Exercise
The job is to output each record exactly as it stands, pictures excluded.

Dataset records
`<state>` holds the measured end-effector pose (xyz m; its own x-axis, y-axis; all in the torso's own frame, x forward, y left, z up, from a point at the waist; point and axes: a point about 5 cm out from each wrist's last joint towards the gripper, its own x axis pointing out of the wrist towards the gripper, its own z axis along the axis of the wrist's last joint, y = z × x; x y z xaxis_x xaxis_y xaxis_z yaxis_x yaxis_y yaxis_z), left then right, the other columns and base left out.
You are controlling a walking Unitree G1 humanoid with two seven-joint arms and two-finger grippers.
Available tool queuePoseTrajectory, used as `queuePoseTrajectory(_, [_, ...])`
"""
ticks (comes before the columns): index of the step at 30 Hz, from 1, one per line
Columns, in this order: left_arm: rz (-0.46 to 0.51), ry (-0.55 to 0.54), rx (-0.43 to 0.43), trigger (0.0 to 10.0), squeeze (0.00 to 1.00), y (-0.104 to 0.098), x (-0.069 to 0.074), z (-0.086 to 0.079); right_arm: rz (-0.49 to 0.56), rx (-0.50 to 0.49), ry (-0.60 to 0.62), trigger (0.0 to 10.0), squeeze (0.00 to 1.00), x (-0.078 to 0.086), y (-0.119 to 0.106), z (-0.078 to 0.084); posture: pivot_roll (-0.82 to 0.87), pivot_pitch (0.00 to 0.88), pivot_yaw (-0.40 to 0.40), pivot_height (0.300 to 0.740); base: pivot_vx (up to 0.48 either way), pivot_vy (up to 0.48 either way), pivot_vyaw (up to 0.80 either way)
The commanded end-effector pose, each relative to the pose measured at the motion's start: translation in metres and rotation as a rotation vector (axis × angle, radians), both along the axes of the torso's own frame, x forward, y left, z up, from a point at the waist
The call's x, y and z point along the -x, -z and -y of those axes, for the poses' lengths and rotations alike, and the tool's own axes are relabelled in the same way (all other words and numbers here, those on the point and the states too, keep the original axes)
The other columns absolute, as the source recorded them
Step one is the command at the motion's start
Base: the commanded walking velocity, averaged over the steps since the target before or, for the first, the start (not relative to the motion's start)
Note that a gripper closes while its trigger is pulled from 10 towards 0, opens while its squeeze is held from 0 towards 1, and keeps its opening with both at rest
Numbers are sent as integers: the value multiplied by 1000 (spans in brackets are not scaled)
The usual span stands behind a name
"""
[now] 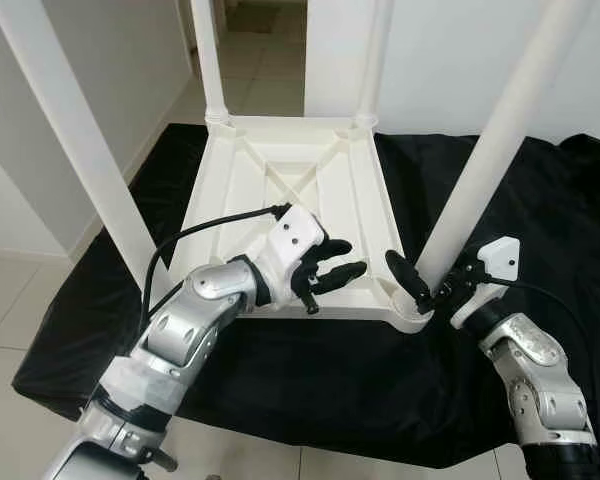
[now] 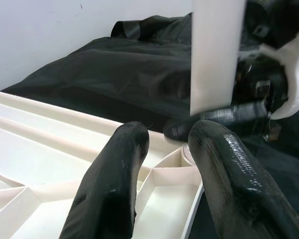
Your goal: Building children table
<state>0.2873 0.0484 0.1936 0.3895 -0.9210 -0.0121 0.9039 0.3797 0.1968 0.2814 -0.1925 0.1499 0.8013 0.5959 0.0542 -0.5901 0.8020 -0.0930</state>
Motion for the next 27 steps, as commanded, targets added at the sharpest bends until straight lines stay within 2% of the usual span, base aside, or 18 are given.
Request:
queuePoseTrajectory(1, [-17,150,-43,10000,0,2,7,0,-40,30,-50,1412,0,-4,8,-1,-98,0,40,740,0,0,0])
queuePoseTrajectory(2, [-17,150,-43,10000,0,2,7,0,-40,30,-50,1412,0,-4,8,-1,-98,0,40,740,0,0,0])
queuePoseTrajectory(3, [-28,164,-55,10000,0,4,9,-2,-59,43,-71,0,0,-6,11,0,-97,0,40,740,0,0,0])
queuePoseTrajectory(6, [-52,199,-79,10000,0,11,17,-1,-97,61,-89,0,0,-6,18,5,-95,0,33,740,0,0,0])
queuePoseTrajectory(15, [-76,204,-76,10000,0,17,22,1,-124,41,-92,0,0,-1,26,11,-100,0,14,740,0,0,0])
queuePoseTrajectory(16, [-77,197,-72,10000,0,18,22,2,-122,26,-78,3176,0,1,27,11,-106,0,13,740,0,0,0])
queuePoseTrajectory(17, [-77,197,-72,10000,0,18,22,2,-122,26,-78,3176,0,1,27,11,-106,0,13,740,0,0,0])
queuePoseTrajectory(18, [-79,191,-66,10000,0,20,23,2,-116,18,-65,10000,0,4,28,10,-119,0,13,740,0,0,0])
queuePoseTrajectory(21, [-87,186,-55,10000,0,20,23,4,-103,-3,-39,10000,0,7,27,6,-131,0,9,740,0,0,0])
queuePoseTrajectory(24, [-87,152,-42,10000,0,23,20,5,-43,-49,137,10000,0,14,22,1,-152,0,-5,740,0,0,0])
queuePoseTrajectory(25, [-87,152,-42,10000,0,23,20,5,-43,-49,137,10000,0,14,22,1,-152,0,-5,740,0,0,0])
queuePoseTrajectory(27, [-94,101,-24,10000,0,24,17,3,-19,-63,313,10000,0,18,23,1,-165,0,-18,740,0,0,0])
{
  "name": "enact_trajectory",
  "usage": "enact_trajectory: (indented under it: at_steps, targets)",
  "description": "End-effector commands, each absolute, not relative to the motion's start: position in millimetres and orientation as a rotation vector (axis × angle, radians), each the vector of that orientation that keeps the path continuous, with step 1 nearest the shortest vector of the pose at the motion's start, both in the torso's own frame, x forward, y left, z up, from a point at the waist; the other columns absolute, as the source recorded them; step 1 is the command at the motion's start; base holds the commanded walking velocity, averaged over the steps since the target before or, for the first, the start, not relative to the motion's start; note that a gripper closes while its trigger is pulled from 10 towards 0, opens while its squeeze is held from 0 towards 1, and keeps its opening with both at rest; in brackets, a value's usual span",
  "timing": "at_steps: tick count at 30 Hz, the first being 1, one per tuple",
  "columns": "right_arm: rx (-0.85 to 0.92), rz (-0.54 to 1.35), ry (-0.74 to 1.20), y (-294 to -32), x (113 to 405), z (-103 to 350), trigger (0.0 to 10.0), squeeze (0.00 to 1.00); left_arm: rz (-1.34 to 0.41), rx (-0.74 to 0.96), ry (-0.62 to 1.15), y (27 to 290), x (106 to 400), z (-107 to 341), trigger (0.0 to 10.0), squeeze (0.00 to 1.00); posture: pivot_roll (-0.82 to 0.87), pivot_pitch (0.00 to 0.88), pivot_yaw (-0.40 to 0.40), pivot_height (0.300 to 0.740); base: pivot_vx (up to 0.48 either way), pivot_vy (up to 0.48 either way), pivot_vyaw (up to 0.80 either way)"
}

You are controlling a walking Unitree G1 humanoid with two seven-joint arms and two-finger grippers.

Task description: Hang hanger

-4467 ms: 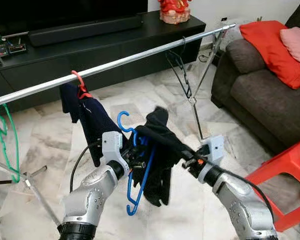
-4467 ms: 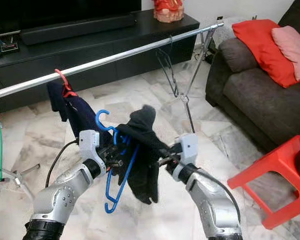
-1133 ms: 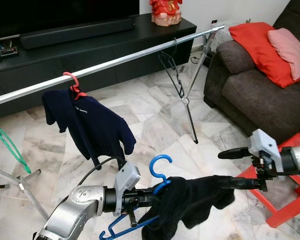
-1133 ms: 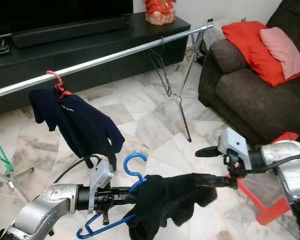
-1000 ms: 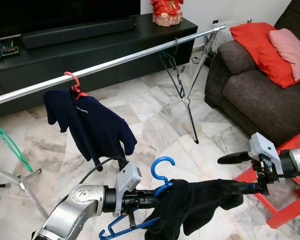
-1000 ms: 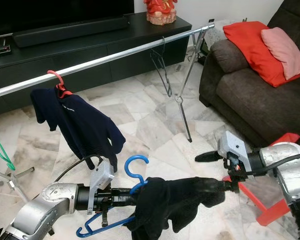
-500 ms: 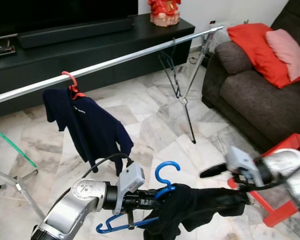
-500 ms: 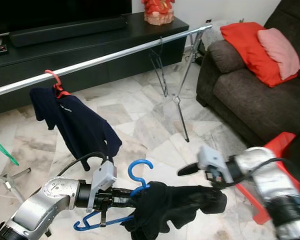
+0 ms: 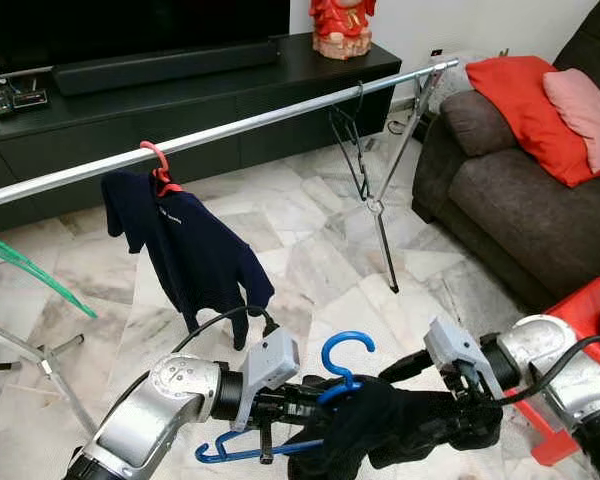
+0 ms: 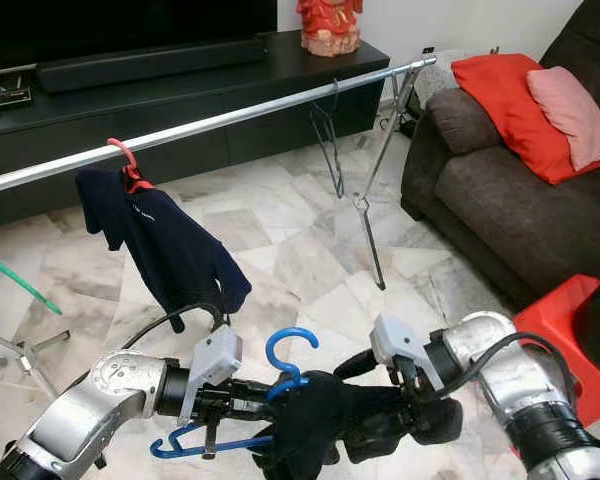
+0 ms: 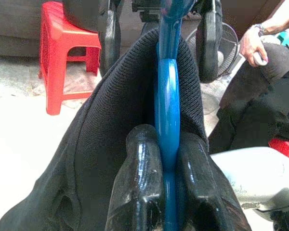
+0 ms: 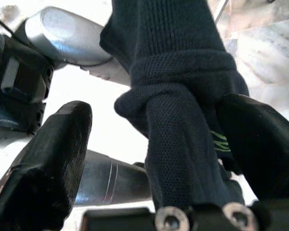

Expected answer
`<state>` holds the measured end-effector pose (xyz m; its own x-axis, y-axis; all in the torso's own frame, x forward, y left, z up, from a point at the waist; point and axes: a point about 5 cm out from each wrist's last joint towards the gripper, its own x axis pointing out of the wrist towards the gripper, its own z axis along the axis of the wrist's last joint, y = z × x; x y z xaxis_x xaxis_y xaxis_z yaxis_x yaxis_y yaxis_z), left then right, the other columns and base left out.
You are controlling a walking Unitree G1 humanoid with two seven-joint arms and two-finger grippers.
Available tool queuePoseTrajectory, used as `queuePoseTrajectory(_, [_, ...])`
"""
ticks (comes before the columns): index of the step at 30 Hz, from 1, one per line
Columns, in this order: left_arm: rz (-0.46 to 0.51), ry (-0.55 to 0.54), rx (-0.43 to 0.43), trigger (0.0 to 10.0), squeeze (0.00 to 1.00), y (-0.104 to 0.098), x (-0.069 to 0.074), z (-0.086 to 0.079); right_arm: rz (-0.49 to 0.56), rx (-0.50 to 0.49), ry (-0.60 to 0.62), trigger (0.0 to 10.0), squeeze (0.00 to 1.00), x (-0.078 to 0.086), y (-0.119 to 0.106), z (-0.078 to 0.084); posture: pivot_roll (-0.82 to 0.87), pivot_pitch (0.00 to 0.88), pivot_yaw (-0.40 to 0.40), pivot_height (0.300 to 0.740); base: pivot_vx (up to 0.48 either way), pivot_vy (up to 0.48 either way), pivot_vyaw (up to 0.80 either way)
The commanded end-effector pose, each relative to the pose measured at the motion's start: translation in metres and rotation as a rotation vector (axis × angle, radians), both along the axes of the torso's own frame, x forward, y left, z up, from a point at the waist
The call's x, y and z point along the -x, -z and -y of those axes, for the poses' lengths and rotations alike, and the tool's own axes are relabelled in the same way (all other words and numbers here, those on the point and the states too, keep the original axes)
The other columns absolute, as the source recorded them
Step one is the command at the motion's start
Base: the commanded walking velocity, averaged over the steps since the target before or, for the first, the start (not relative to the motion's start)
Note that a gripper closes while its trigger is pulled from 10 towards 0, opens while its squeeze is held from 0 towards 1, and keeps its opening with both at rest
Numbers are sent as integers: the value multiplied by 1000 (spans in brackets are not scaled)
The usual span stands behind a name
"""
[now] 
[now] 
Your goal: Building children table
<state>0.2873 0.0484 0.1936 0.3895 -0.9210 -0.0121 0.9039 0.3797 0.1968 0.2814 -0.1925 0.1499 0.8013 0.5959 0.0542 -0.5901 0.8020 -0.0930</state>
Motion for the next 27 steps, as commanded, targets added at the sharpest bends until straight lines stay within 2% of the usual span, base aside, or 18 are given.
Request:
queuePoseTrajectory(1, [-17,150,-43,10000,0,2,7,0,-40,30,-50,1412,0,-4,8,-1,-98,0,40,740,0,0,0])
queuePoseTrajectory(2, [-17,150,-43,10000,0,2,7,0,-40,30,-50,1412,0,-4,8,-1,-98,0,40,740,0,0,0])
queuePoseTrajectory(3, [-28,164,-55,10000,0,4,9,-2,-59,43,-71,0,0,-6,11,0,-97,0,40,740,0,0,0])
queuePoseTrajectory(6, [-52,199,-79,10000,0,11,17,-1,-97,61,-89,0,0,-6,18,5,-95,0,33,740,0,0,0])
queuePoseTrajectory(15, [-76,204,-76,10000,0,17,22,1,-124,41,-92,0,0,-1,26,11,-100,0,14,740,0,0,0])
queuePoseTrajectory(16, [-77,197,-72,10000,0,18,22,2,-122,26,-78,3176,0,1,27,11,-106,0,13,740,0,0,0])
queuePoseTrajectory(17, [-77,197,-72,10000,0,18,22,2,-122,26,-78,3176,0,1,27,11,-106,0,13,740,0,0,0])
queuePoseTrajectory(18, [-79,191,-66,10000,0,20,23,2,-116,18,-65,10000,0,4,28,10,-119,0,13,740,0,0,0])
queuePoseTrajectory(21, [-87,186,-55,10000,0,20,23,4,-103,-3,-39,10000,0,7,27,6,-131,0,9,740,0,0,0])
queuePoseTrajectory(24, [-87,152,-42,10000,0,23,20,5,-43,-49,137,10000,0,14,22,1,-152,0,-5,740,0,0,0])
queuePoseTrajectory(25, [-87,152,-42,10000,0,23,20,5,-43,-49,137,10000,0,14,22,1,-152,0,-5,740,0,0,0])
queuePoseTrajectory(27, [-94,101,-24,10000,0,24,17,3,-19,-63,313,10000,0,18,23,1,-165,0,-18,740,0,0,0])
{
  "name": "enact_trajectory",
  "usage": "enact_trajectory: (indented under it: at_steps, targets)",
  "description": "End-effector commands, each absolute, not relative to the motion's start: position in millimetres and orientation as a rotation vector (axis × angle, radians), each the vector of that orientation that keeps the path continuous, with step 1 nearest the shortest vector of the pose at the motion's start, both in the torso's own frame, x forward, y left, z up, from a point at the waist; the other columns absolute, as the source recorded them; step 1 is the command at the motion's start; base holds the commanded walking velocity, averaged over the steps since the target before or, for the first, the start, not relative to the motion's start; note that a gripper closes while its trigger is pulled from 10 towards 0, opens while its squeeze is held from 0 towards 1, and keeps its opening with both at rest; in brackets, a value's usual span",
  "timing": "at_steps: tick count at 30 Hz, the first being 1, one per tuple",
  "columns": "right_arm: rx (-0.85 to 0.92), rz (-0.54 to 1.35), ry (-0.74 to 1.20), y (-294 to -32), x (113 to 405), z (-103 to 350), trigger (0.0 to 10.0), squeeze (0.00 to 1.00); left_arm: rz (-1.34 to 0.41), rx (-0.74 to 0.96), ry (-0.62 to 1.15), y (27 to 290), x (106 to 400), z (-107 to 341), trigger (0.0 to 10.0), squeeze (0.00 to 1.00); posture: pivot_roll (-0.82 to 0.87), pivot_pitch (0.00 to 0.88), pivot_yaw (-0.40 to 0.40), pivot_height (0.300 to 0.740); base: pivot_vx (up to 0.48 either way), pivot_vy (up to 0.48 either way), pivot_vyaw (up to 0.80 either way)"
}

You are controlling a walking Unitree G1 humanoid with two seven-joint arms and two-finger grippers.

Task description: Hang hanger

-4467 ms: 
-4467 ms: 
-1133 ms: 
-1133 ms: 
-1000 ms: 
-1000 ms: 
-500 ms: 
-500 ms: 
+0 ms: 
+0 ms: 
+0 ms: 
+0 ms: 

The output is now complete.